* WHAT THE EXERCISE ASKS *
Those lines of the data that hold the word "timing" are to be copied out.
[[ MATERIAL SUPPLIED, beginning ]]
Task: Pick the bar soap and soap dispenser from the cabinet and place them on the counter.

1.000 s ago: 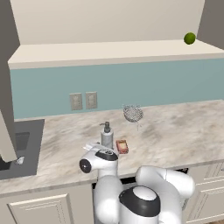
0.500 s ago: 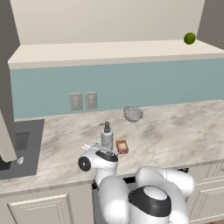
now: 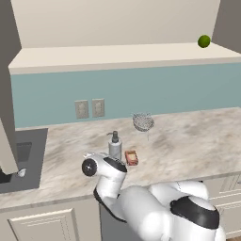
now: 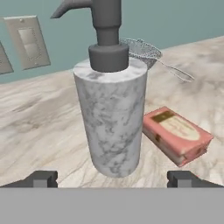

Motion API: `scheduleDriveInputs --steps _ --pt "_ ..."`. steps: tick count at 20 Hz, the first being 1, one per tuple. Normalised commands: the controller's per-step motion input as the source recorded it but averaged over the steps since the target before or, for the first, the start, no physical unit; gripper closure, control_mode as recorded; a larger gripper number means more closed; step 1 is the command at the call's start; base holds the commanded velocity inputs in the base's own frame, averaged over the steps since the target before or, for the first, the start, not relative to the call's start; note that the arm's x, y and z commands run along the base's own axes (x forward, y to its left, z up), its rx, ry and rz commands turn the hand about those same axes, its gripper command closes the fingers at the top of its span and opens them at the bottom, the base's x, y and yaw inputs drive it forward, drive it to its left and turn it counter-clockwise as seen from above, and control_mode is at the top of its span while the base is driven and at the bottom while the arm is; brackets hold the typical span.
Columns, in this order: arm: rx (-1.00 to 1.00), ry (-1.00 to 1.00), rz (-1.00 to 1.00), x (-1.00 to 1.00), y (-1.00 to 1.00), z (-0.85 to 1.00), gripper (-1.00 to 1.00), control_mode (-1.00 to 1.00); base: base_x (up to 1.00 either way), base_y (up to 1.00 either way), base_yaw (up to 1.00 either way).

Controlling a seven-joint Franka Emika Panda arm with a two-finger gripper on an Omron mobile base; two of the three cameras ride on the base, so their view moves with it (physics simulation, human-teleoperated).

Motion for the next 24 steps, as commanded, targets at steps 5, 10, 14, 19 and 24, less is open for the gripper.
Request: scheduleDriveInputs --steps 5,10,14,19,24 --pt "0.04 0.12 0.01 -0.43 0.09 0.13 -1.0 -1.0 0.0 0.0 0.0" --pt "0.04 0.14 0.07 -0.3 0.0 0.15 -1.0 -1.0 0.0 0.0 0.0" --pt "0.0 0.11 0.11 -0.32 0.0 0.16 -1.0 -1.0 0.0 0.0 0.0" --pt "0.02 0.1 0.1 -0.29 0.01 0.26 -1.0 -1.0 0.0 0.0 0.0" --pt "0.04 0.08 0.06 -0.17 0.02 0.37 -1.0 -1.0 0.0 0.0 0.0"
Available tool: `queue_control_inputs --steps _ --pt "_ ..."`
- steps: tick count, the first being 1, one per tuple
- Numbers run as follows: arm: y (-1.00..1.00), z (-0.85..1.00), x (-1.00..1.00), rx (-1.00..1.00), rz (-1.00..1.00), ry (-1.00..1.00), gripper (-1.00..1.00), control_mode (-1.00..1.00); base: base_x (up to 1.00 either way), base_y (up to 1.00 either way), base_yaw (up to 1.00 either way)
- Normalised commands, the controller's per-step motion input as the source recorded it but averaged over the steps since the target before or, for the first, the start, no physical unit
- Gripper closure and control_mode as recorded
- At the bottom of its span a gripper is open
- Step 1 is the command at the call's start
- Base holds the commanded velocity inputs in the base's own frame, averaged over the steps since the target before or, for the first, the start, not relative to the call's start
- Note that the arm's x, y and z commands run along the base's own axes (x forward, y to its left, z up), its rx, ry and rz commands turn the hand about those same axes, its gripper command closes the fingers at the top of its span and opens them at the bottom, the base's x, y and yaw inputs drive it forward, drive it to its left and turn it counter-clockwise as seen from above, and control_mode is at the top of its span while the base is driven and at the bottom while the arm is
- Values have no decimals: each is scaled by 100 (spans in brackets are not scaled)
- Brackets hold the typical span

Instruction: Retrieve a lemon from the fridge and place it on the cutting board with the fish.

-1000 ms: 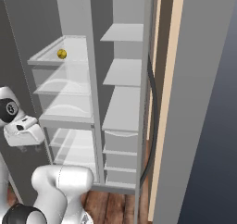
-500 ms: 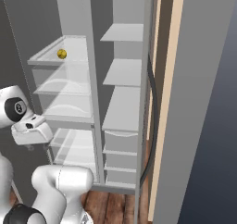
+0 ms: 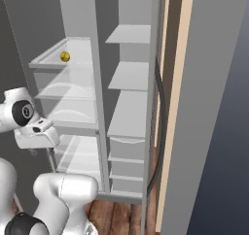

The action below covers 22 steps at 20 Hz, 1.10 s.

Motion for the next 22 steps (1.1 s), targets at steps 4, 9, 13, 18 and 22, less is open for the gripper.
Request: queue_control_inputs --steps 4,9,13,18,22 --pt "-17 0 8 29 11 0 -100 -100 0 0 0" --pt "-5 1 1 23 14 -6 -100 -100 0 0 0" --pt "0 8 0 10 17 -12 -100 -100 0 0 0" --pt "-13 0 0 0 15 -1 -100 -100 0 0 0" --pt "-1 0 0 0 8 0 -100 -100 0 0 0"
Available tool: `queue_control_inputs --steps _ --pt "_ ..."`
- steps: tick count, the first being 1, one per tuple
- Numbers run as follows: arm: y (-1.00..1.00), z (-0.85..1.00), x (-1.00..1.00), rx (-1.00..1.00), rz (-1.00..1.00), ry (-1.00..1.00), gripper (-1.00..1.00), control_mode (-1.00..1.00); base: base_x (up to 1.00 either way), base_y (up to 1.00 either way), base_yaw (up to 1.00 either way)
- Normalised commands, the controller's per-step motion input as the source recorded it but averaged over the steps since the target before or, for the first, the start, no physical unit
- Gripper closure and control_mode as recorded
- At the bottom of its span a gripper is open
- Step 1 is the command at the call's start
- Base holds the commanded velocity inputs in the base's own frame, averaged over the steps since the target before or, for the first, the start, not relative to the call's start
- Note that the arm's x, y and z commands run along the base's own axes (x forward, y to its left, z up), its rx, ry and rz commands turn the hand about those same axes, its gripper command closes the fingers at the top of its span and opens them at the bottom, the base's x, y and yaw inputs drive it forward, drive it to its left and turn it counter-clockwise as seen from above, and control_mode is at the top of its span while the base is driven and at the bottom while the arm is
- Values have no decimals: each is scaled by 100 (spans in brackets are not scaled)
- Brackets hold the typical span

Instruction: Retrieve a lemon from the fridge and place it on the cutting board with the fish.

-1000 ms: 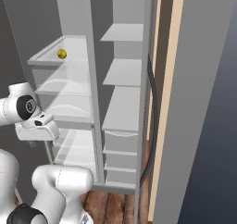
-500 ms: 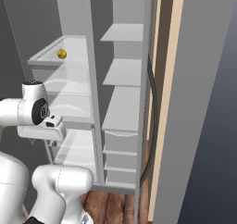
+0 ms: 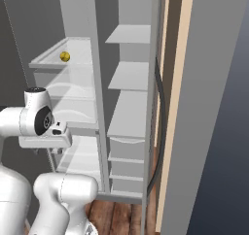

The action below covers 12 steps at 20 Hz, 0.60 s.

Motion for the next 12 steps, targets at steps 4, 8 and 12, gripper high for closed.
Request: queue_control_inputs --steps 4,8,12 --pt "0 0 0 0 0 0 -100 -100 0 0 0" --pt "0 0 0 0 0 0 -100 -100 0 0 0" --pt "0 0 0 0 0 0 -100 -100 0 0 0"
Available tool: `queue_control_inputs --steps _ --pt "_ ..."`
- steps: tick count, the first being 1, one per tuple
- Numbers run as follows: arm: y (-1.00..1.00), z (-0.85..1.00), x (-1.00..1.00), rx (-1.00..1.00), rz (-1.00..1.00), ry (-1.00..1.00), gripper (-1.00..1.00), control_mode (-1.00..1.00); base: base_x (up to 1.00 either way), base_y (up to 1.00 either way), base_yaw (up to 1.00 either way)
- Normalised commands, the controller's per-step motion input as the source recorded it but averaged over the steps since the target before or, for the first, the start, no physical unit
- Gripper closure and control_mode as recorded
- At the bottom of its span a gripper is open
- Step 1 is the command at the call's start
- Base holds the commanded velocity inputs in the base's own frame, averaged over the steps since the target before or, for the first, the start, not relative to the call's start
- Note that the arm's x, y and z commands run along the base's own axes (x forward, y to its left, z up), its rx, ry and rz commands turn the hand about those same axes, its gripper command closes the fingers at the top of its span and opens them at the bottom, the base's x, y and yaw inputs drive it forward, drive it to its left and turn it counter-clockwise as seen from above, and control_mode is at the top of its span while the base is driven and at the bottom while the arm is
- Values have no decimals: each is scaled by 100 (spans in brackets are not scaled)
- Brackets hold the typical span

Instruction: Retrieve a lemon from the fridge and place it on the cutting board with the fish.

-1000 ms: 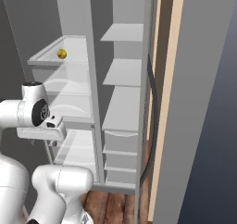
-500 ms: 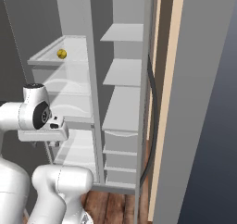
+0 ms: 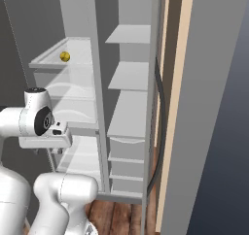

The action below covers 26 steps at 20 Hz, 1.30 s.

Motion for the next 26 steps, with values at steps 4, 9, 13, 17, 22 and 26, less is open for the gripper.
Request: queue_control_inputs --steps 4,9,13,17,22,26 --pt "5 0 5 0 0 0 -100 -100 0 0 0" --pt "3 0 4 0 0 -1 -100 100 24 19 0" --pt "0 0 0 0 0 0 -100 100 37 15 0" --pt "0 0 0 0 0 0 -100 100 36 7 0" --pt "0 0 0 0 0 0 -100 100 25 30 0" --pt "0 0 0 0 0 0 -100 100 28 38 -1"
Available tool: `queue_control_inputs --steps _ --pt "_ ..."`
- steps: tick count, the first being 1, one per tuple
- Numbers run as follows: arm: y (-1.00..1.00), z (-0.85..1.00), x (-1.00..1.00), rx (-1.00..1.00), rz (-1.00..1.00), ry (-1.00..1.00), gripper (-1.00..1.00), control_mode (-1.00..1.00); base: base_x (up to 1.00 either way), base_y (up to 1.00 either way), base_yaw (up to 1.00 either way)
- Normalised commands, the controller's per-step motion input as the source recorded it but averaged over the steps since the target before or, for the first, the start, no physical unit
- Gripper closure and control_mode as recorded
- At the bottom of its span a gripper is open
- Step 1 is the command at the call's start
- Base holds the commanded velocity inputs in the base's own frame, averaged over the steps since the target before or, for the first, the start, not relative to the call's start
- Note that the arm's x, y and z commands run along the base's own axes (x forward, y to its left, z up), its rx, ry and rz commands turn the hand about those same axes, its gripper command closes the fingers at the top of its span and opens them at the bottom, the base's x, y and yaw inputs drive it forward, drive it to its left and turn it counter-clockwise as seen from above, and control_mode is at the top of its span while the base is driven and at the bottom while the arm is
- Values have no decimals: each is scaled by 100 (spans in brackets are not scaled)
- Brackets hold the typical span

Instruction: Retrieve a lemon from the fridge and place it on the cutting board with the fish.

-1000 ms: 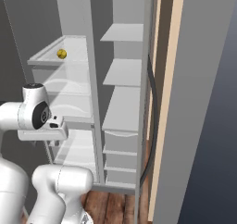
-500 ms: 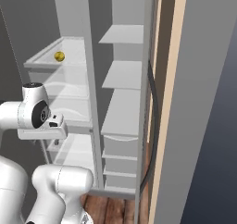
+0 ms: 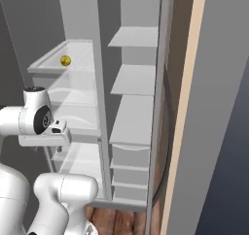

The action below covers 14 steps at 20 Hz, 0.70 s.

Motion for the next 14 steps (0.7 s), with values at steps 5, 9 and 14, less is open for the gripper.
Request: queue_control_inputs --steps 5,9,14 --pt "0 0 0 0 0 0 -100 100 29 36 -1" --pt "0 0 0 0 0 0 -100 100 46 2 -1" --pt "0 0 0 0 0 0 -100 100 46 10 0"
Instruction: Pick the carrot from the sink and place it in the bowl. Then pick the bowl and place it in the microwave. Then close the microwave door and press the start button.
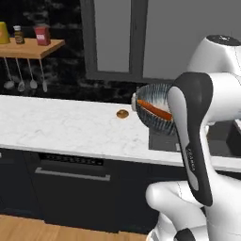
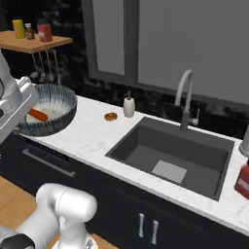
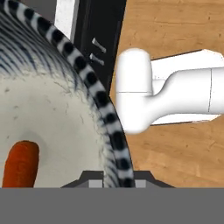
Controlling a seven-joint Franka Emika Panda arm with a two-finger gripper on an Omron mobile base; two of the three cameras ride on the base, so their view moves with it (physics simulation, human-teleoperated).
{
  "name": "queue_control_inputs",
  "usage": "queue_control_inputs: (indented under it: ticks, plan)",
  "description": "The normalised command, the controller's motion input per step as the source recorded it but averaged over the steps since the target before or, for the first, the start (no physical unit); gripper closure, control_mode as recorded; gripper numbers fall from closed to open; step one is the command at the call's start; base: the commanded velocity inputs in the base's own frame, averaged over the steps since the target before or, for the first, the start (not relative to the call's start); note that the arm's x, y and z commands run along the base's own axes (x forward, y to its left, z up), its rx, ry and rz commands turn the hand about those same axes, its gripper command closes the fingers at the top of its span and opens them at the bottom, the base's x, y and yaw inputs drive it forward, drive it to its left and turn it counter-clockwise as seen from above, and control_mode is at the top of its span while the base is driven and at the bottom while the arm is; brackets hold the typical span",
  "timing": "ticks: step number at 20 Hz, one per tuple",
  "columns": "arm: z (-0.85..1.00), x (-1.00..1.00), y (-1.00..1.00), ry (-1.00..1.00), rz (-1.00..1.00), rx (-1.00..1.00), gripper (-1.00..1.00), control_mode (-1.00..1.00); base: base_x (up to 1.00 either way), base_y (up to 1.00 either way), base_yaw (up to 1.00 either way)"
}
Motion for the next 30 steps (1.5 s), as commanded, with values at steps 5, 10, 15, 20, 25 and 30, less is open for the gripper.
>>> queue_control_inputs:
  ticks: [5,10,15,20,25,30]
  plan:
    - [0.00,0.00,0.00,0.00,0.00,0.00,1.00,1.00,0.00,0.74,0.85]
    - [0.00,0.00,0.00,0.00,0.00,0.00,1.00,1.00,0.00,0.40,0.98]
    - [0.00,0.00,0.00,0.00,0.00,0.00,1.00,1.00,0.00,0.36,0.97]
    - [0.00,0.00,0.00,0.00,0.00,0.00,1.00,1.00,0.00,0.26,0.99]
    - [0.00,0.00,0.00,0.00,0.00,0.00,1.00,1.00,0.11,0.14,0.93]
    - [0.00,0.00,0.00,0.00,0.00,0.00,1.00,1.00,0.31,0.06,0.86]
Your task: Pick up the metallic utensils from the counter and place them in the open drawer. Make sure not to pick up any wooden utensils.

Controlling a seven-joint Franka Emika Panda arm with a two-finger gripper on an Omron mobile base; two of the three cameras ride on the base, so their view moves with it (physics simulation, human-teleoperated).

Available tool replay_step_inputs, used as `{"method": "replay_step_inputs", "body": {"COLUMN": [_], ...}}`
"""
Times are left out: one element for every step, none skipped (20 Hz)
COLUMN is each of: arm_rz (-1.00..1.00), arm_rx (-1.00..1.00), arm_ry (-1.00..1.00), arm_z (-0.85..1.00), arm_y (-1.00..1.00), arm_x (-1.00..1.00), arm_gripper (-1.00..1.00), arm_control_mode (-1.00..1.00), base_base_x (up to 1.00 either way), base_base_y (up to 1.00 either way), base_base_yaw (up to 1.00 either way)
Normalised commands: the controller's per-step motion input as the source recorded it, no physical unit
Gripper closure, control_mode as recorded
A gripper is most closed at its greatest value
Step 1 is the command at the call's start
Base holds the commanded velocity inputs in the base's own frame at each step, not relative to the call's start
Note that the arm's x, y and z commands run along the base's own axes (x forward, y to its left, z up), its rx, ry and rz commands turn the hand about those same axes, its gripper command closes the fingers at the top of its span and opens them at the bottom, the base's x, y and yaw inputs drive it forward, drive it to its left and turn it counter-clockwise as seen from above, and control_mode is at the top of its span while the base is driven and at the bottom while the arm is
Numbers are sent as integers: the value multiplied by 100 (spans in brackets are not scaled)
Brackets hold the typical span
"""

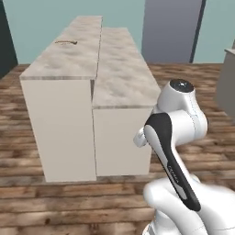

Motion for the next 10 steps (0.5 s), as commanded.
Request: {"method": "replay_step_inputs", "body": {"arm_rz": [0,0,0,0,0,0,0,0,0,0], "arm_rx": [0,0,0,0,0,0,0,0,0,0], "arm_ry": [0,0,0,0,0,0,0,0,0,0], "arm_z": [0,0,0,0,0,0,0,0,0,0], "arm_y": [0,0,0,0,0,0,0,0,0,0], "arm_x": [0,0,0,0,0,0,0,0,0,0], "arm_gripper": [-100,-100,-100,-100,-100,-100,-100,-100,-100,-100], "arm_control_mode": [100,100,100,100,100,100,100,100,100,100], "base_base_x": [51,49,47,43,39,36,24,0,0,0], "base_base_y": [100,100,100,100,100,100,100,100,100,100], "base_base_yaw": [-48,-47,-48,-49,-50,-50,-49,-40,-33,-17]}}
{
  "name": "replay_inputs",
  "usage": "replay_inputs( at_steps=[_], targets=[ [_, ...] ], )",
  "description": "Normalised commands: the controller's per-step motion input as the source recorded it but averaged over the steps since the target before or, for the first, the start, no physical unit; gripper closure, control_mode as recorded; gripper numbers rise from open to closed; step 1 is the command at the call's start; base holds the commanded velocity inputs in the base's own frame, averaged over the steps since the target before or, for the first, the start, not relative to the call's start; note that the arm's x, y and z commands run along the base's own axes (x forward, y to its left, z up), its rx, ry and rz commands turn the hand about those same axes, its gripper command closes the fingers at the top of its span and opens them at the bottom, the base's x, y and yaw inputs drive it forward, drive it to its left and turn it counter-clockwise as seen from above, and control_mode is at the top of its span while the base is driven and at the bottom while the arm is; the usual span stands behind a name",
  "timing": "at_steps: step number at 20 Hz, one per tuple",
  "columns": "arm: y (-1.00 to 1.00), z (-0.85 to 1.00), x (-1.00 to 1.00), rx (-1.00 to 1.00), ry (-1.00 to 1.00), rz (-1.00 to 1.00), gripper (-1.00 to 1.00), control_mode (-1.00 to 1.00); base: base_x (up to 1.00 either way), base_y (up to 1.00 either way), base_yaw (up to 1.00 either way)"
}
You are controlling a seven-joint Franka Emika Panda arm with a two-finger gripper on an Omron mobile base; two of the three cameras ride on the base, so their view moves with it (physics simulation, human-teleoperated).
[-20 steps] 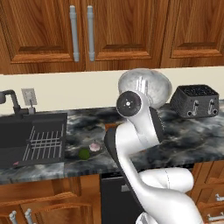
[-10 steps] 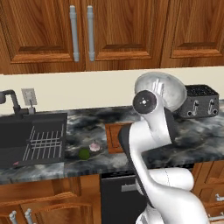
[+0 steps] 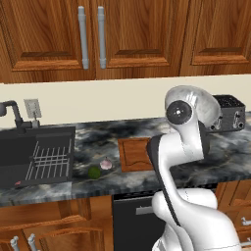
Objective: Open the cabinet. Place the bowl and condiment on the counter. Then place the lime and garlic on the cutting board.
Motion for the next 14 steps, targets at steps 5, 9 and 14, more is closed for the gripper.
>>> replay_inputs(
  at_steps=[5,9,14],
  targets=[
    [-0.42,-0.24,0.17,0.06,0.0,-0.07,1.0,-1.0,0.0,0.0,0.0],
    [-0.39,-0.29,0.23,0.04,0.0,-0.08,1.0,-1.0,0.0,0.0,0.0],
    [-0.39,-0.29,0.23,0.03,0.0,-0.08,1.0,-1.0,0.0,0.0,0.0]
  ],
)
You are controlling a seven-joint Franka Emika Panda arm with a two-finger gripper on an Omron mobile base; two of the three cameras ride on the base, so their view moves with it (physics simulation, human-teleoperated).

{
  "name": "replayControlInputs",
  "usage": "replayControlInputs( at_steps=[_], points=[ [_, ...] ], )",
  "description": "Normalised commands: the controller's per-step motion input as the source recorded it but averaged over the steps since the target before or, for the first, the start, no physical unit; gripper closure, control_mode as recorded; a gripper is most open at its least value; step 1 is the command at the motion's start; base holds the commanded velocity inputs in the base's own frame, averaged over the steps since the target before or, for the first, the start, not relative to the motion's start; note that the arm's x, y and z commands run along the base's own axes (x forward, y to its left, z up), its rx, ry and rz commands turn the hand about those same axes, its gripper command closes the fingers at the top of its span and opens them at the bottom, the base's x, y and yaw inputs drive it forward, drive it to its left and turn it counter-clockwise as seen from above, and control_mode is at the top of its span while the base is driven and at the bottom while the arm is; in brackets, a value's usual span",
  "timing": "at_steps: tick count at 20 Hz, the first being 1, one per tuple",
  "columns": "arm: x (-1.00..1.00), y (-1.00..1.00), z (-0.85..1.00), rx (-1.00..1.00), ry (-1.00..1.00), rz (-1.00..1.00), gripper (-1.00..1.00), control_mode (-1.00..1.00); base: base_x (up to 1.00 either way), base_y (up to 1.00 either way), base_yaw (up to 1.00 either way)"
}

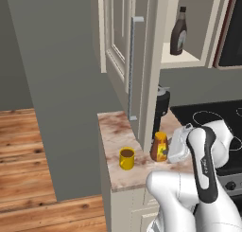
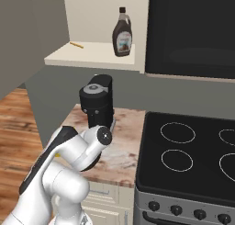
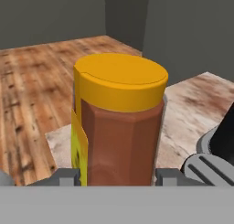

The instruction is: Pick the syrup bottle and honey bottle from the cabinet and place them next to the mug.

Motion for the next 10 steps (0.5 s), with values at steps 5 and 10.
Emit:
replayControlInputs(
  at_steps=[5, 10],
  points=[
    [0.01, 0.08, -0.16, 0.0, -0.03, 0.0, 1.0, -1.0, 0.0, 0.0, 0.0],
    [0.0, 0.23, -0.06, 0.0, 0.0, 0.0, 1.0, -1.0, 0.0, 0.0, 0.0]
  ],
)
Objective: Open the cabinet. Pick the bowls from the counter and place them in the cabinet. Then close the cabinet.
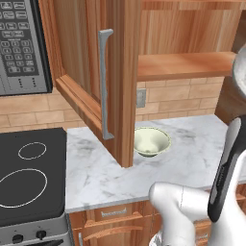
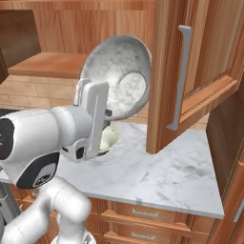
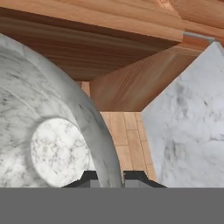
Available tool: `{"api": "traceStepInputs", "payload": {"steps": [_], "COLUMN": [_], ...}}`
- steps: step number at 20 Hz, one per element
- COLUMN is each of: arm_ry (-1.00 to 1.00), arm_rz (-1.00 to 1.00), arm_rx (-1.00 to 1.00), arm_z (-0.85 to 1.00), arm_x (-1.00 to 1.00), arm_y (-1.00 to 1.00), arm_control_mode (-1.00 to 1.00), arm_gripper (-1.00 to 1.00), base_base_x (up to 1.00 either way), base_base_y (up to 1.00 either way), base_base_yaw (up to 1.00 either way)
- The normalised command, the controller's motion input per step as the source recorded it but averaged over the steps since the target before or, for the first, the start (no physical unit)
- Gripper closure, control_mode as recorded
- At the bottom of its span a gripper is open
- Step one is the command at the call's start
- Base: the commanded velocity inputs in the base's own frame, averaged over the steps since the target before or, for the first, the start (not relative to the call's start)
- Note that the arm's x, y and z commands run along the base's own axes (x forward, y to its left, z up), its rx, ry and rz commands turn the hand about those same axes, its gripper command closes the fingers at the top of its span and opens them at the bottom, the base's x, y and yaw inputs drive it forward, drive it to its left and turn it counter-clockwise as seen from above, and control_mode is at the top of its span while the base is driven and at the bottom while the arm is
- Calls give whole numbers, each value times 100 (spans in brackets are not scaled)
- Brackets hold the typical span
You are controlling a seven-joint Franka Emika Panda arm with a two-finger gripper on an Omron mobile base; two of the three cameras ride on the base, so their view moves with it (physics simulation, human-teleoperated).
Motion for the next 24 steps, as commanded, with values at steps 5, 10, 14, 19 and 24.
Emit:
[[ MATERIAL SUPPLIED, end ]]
* YOUR SOLUTION *
  "timing": "ticks: step number at 20 Hz, one per tuple",
  "timing": "at_steps: step number at 20 Hz, one per tuple",
  "timing": "at_steps: tick count at 20 Hz, the first being 1, one per tuple",

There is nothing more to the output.